■ DATASET SECTION:
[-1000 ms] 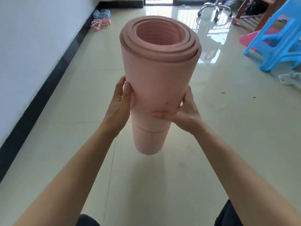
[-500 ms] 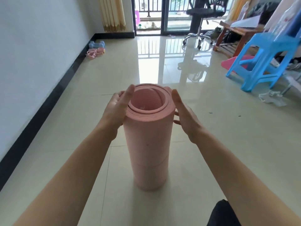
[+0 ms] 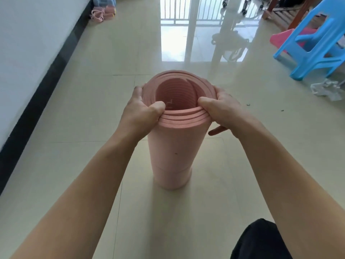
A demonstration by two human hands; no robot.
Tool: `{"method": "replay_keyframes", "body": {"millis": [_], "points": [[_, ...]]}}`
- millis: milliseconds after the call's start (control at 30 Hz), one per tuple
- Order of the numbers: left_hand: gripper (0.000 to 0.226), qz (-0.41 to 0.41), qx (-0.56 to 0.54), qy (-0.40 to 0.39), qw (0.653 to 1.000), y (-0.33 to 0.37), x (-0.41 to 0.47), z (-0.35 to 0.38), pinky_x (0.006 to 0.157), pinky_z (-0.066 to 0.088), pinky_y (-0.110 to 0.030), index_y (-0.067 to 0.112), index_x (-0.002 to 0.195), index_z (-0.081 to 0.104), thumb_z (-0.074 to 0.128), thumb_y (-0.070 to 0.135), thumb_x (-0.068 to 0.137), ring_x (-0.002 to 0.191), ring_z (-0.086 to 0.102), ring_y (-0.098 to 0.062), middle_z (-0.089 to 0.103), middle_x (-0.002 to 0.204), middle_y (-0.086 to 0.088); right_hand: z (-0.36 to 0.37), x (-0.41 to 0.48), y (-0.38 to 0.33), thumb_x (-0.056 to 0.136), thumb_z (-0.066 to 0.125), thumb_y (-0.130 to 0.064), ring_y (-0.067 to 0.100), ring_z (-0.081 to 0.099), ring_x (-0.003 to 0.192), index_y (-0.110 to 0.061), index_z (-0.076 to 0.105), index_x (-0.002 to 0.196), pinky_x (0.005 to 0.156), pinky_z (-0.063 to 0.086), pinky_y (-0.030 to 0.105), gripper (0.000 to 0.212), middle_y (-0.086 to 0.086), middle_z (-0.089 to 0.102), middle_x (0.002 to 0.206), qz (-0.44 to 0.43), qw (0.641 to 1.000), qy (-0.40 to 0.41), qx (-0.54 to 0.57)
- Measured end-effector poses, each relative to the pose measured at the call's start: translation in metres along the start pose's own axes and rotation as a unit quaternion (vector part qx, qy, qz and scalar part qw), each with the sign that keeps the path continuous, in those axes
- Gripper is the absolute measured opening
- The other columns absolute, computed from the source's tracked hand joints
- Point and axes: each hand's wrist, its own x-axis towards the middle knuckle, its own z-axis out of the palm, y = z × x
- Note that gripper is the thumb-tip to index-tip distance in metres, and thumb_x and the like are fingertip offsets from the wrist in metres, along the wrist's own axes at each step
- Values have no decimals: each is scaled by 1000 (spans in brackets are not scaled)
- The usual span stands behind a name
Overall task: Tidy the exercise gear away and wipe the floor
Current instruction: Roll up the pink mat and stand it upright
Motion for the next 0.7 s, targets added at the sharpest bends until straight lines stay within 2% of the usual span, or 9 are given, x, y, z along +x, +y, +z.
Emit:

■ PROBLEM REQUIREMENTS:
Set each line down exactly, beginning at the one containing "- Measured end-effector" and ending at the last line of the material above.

■ ANSWER TO THE EXERCISE:
- Measured end-effector poses, each relative to the pose measured at the call's start: translation in metres along the start pose's own axes and rotation as a unit quaternion (vector part qx, qy, qz and scalar part qw), each with the sign that keeps the path continuous, in those axes
- Gripper is the absolute measured opening
- The other columns absolute, computed from the source's tracked hand joints
- Point and axes: each hand's wrist, its own x-axis towards the middle knuckle, its own z-axis out of the palm, y = z × x
- Note that gripper is the thumb-tip to index-tip distance in metres, and thumb_x and the like are fingertip offsets from the wrist in metres, along the wrist's own axes at each step
- Values have no decimals: each is scaled by 1000 (spans in brackets are not scaled)
- The usual span stands behind a name
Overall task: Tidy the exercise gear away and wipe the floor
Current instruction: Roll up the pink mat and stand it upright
Motion for the next 0.7 s, targets added at the sharpest bends until straight lines stay within 2% of the usual span, or 9 are given, x, y, z along +x, +y, +z.
Emit:

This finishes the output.